Scorrendo i nomi iscritti nell’infermeria della Rogers Cup, il sesto Masters 1000 dell’anno, c’è da rabbrividire: assenti Djokovic, Murray, Wawrinka, Cilic. E poi Karlovic, Cuevas, Fognini, Verdasco, tutti top player che con la loro defezione minano la spettacolarità e l’interesse del torneo. Spazio ai giovani, certo: entrano in tabellone Chung, Tiafoe e Donaldson, ma interessa a pochi considerando la piega che questa stagione sta prendendo. Djokovic ha detto stop per il resto dell’anno, Wawrinka lo segue a ruota e “neanche Murray si sente tanto bene” (cit.); la strada è di nuovo spianata per i soliti due, che freschi e tosti stanno ancora là a contendersi il primato in classifica.
Alla Rogers Cup, che quest’anno in virtù dell’alternanza si disputa a Montréal (le donne giocano a Toronto), è infatti in palio il numero uno del ranking: chiunque abbia scommesso su una situazione del genere, non meno di un anno fa, ha una birra e una visita alla neuro pagate. Mentre Murray è sulle Alpi per curare l’anca, a Nadal basterebbe raggiungere la semifinale per poter riagguantare il trono. Federer può solo sperare di racimolare punti preziosi, in vista di un assalto concreto a Cincinnati. Di ricambi nemmeno l’ombra.
Già lo scorso anno, a Toronto, solo due top 5 erano presenti in tabellone, Djokovic e Wawrinka: c’era l’attenuante olimpica, con i Giochi di Rio a pochi giorni di distanza e buona parte dei migliori a preservare le proprie energie. Tanto l’oro lo vince sempre Murray. Stavolta è diverso. Wawrinka ha deciso di operarsi al ginocchio, mentre Djokovic ha optato per una definitiva pausa dallo stress che lo attanagliava visibilmente da svariati mesi (ma ha vinto Eastbourne eh?!). Per entrambi, arrivederci al 2018. Tutto sembra nascere dalla decisione che Federer aveva preso poco più di un anno fa: lungo stop, sei mesi fuori e rientro col botto (tutto chiaramente previsto). Roger sembra aver scoperchiato il vaso di Pandora, come se il suo ritorno ad altissimi livelli dopo il riposo adesso fosse visto come la strategia migliore. La moda del relax, il trend setting della pianificazione.

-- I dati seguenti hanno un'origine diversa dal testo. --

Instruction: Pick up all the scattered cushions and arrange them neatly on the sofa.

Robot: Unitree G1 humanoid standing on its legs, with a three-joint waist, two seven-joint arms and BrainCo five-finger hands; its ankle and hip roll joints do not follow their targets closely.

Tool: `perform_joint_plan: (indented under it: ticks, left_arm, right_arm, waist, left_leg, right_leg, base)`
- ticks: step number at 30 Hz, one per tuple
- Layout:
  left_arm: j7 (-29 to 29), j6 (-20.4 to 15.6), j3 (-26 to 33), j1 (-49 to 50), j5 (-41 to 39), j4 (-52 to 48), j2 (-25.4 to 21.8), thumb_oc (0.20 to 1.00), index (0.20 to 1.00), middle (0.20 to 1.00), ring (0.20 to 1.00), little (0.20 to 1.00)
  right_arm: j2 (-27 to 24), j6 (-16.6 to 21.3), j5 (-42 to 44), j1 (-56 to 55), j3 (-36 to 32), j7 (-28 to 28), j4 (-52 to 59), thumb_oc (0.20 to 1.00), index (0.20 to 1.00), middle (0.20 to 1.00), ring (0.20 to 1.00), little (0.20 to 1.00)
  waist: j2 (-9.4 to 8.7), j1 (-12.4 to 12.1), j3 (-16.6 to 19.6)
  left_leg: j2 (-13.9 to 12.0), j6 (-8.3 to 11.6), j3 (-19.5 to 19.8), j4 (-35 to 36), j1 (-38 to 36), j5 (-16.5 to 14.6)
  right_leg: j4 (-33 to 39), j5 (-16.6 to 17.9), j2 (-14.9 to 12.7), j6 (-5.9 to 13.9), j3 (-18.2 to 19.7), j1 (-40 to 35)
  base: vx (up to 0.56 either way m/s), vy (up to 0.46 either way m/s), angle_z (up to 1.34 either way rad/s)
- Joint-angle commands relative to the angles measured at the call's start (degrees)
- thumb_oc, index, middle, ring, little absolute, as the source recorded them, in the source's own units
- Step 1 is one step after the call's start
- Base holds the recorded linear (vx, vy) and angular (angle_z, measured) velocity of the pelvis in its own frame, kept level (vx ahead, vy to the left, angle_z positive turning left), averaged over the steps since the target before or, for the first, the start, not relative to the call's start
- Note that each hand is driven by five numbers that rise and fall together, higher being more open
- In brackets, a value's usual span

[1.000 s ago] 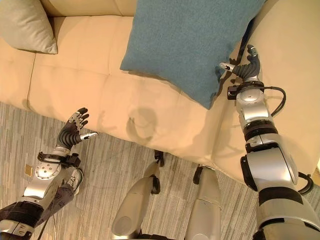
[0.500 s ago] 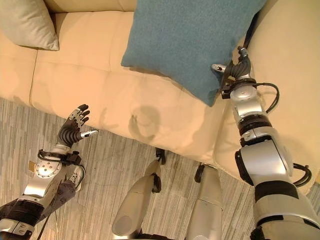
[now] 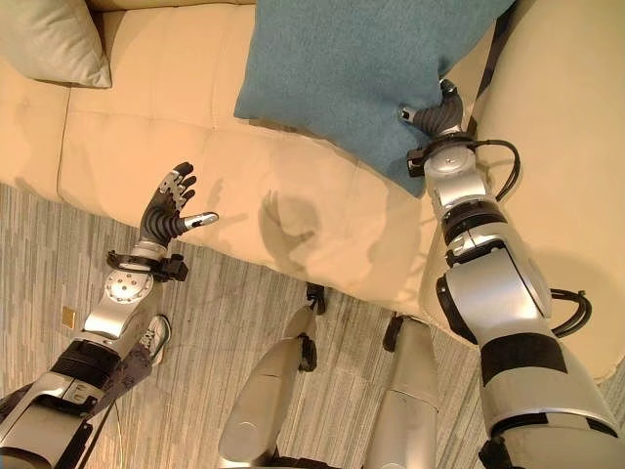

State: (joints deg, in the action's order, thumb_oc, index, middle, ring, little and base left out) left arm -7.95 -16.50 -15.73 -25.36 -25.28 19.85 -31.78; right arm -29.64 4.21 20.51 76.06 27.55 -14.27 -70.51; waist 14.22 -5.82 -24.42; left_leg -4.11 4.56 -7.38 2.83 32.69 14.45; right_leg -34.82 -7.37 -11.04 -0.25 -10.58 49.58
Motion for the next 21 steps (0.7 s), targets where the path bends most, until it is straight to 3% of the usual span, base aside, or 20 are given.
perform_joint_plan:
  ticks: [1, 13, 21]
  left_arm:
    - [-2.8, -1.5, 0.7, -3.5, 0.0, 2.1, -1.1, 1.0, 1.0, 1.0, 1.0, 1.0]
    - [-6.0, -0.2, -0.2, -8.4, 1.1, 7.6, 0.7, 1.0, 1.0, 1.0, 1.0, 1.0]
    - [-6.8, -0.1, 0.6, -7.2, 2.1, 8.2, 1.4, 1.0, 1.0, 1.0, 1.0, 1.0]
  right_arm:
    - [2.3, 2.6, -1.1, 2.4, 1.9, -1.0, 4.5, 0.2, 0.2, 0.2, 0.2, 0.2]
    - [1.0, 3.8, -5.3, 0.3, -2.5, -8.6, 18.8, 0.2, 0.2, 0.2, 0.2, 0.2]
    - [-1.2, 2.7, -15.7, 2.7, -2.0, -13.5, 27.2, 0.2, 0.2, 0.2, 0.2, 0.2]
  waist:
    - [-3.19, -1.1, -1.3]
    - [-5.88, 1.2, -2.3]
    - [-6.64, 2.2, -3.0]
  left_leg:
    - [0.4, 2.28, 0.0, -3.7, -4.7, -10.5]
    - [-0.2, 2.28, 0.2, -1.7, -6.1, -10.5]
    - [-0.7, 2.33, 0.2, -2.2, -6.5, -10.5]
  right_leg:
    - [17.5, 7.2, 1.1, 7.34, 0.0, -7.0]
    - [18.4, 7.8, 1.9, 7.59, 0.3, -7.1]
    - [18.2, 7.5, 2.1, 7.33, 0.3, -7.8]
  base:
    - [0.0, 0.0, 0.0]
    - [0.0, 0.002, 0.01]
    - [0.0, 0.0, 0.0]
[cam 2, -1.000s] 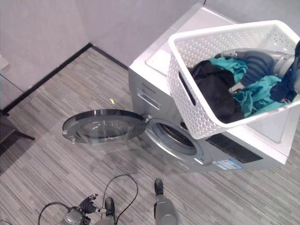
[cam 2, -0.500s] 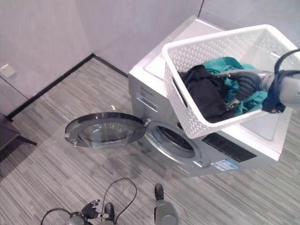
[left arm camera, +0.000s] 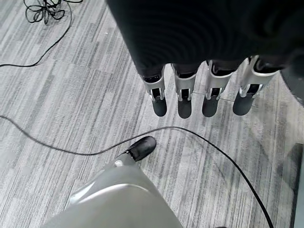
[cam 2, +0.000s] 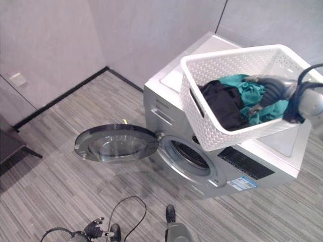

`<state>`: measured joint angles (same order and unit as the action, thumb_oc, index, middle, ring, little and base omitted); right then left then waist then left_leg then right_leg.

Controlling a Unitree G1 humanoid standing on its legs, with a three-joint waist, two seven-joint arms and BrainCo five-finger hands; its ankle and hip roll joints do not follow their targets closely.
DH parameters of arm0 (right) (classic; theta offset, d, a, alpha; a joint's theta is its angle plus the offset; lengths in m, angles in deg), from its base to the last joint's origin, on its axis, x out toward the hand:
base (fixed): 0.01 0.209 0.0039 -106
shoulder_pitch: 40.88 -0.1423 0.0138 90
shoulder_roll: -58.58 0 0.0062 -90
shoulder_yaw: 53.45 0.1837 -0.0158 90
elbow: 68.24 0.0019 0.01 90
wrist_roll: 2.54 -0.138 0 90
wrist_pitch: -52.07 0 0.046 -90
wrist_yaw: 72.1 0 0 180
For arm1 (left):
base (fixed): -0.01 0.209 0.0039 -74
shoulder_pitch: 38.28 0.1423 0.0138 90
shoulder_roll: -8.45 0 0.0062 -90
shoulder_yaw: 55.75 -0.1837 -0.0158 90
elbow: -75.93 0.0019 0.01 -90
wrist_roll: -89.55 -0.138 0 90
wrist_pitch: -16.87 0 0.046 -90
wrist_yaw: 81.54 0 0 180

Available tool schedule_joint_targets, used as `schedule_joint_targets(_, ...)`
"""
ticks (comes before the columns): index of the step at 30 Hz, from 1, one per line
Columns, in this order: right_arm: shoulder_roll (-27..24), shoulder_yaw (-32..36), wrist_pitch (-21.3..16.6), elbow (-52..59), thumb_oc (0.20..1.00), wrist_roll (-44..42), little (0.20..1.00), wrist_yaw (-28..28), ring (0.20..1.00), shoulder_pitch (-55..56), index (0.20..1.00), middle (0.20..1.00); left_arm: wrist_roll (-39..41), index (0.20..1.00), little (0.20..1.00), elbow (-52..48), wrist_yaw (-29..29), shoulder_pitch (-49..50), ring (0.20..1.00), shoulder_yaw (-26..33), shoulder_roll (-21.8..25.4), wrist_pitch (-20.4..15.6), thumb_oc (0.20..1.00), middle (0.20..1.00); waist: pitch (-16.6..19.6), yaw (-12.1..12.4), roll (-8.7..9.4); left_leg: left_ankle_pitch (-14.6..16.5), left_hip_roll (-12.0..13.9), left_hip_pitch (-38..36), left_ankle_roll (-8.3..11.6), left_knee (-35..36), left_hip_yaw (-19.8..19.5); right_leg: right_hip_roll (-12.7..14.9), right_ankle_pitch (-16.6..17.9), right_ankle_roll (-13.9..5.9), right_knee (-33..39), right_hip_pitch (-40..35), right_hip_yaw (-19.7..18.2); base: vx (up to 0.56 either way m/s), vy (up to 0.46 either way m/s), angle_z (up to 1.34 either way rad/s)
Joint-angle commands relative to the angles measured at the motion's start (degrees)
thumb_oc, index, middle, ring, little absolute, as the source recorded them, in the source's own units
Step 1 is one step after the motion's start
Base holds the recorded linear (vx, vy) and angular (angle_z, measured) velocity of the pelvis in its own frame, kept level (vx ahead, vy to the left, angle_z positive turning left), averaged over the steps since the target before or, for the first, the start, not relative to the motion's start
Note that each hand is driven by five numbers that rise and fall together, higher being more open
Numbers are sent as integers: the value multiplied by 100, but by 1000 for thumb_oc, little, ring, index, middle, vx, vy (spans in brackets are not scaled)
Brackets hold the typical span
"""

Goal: Grab the laundry basket,head to the washer,open it,put in the laundry and shut it.

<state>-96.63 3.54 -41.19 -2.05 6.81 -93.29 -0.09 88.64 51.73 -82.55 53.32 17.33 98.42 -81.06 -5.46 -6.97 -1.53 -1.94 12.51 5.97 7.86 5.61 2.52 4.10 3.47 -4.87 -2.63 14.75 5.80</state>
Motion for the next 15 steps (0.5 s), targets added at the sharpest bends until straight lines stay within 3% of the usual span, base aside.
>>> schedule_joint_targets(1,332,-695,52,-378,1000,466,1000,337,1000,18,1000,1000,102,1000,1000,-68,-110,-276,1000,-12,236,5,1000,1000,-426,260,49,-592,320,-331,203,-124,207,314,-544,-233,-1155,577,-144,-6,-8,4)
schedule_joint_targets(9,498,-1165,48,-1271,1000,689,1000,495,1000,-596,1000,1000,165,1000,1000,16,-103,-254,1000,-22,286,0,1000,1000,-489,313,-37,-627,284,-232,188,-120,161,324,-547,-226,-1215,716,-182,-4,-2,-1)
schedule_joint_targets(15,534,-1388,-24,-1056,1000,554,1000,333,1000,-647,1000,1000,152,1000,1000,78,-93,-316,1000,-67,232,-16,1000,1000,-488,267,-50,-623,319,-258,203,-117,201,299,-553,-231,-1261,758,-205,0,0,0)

A soffrirne fisiologicamente è il movimento tutto: perché i tornei a venire saranno molto meno tesi e combattuti, perché il divario tra la vetta e il resto del monte sarà ancora più vasto, perché “vincono ma non hanno avversari, Baghdatis in finale Slam” e tutto il resto che sappiamo a memoria. Per una volta Federer potrebbe addirittura aver danneggiato il tennis: potrebbe aver incredibilmente suggerito una soluzione positiva ai suoi avversari, che però rischia di far affondare, o quanto meno beccheggiare violentemente, l’intero sistema. Certo potrà giovarne sul campo, e di fatto è quello che gli interessa e il motivo principale per cui ha lavorato. O non lavorato, nei famosi sei mesi di stop. Insomma, che gliene frega.
L’ultima finestrella che si apre è la solita, che non chiuderemo mai del tutto. Senza i dominatori, o parte di essi, potrebbe esserci spazio per le nuove leve. Zverev porta alto il vessillo NextGen, già a Washington sta facendo benissimo (eliminato Nishikori in semifinale), e un Masters 1000 in bacheca lo ha già messo. Per gli altri millennials, che come spesso si dice sono forse in ritardo, non c’è altro da fare se non giocare al meglio le proprie carte: senza Djokovic, Murray e gli altri big, potrebbe esserci qualche corridoio utile in cui infilarsi. Basta evitare Thiem. E Raonic. E Berdych, Tsonga, Dimitrov, Goffin. E dopo prendersi sei mesi di pausa magari.